Terry Foreman  •  Link

"The Expt. to be made the next Day by the Curator, was the opening of the thorax of a dog to blow wth. Bellows into his Lungs. and thereby to keep him aliue, which Experiment [In margin]Vz might conduce to the discouery of the nature & vse of Respiration, the operator was Orderd to prouide a dog."

This finding was published by Mr. Hooke very shortly…

Terry Foreman  •  Link

"her husband’s pension, and how [Lady Peterborough] hath got an order for its being paid again; though, I believe, for all that order, it will hardly be;"

She must have kept at it: despite the Navy Board's concern whether it should be paid or not L&M note a Treasury-warrant for payment of the pension was issued 21 April 1668.

Terry Foreman  •  Link

"they are forced to live beyond their estate, and do get nothing by his being a courtier."

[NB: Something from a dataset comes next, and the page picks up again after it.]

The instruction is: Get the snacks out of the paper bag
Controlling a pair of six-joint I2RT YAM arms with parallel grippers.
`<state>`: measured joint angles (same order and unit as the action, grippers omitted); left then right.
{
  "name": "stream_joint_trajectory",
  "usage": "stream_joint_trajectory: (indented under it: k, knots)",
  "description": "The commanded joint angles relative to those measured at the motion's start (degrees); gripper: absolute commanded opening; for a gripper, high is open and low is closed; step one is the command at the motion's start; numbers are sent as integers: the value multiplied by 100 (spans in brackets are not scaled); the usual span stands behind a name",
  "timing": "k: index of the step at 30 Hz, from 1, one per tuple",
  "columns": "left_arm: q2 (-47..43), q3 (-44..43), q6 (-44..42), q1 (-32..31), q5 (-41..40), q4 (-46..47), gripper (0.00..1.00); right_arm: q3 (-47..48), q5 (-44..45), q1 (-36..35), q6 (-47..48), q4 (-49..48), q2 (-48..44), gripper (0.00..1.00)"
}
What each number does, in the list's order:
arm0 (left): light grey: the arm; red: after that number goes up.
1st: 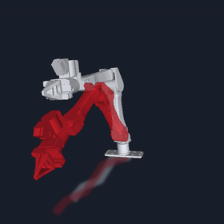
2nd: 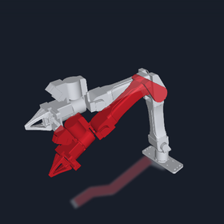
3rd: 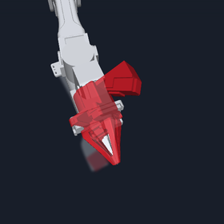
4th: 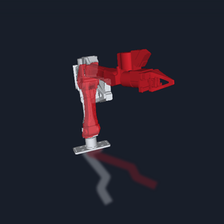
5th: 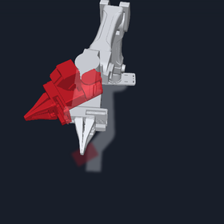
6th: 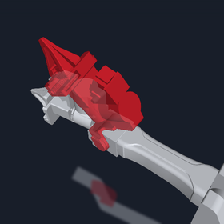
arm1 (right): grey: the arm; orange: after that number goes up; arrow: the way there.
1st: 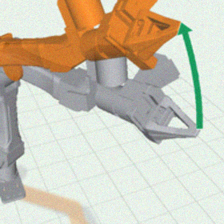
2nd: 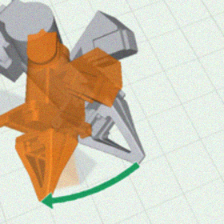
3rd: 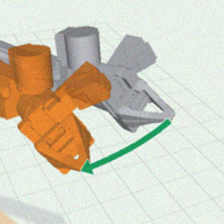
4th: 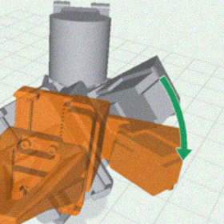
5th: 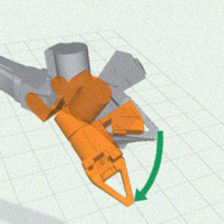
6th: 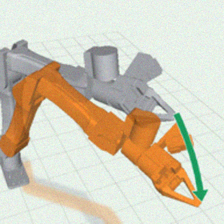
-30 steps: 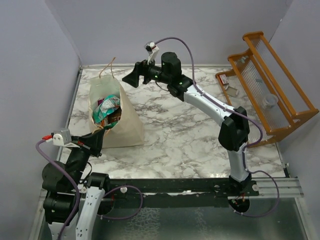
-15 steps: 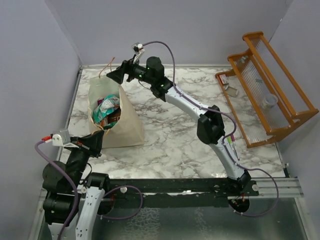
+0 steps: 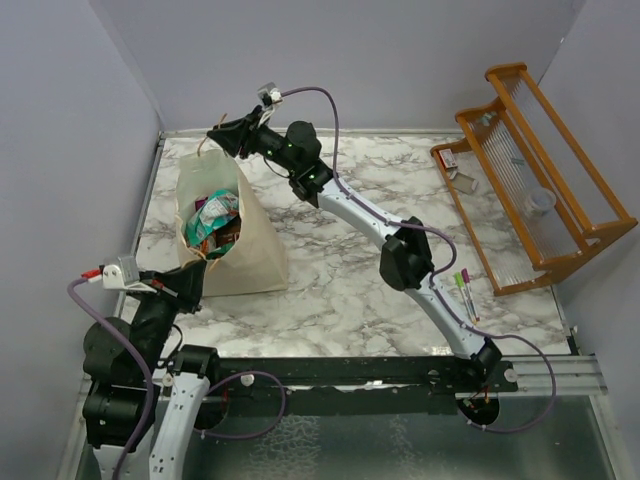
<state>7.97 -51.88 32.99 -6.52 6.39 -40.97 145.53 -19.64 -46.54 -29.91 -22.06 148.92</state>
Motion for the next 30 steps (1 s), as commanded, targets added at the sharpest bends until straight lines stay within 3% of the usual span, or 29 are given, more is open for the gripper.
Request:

L&M note Peterborough was an officer in the Duke of York's household: so that was chopped liver?! Whose choices are these? She's whined like this before:

Terry Foreman  •  Link

"the Charter for the City of Tangier was read and the form of the Court Merchant. "

L&M: The charter (establishing civil government in what had been a garrison town entirely controlled by ita Governor) was not sealed until 4 June 1668: PRO, C66/3104. The court-merchant was the most important of the civil courts established under it. Routh, pp. 117-21.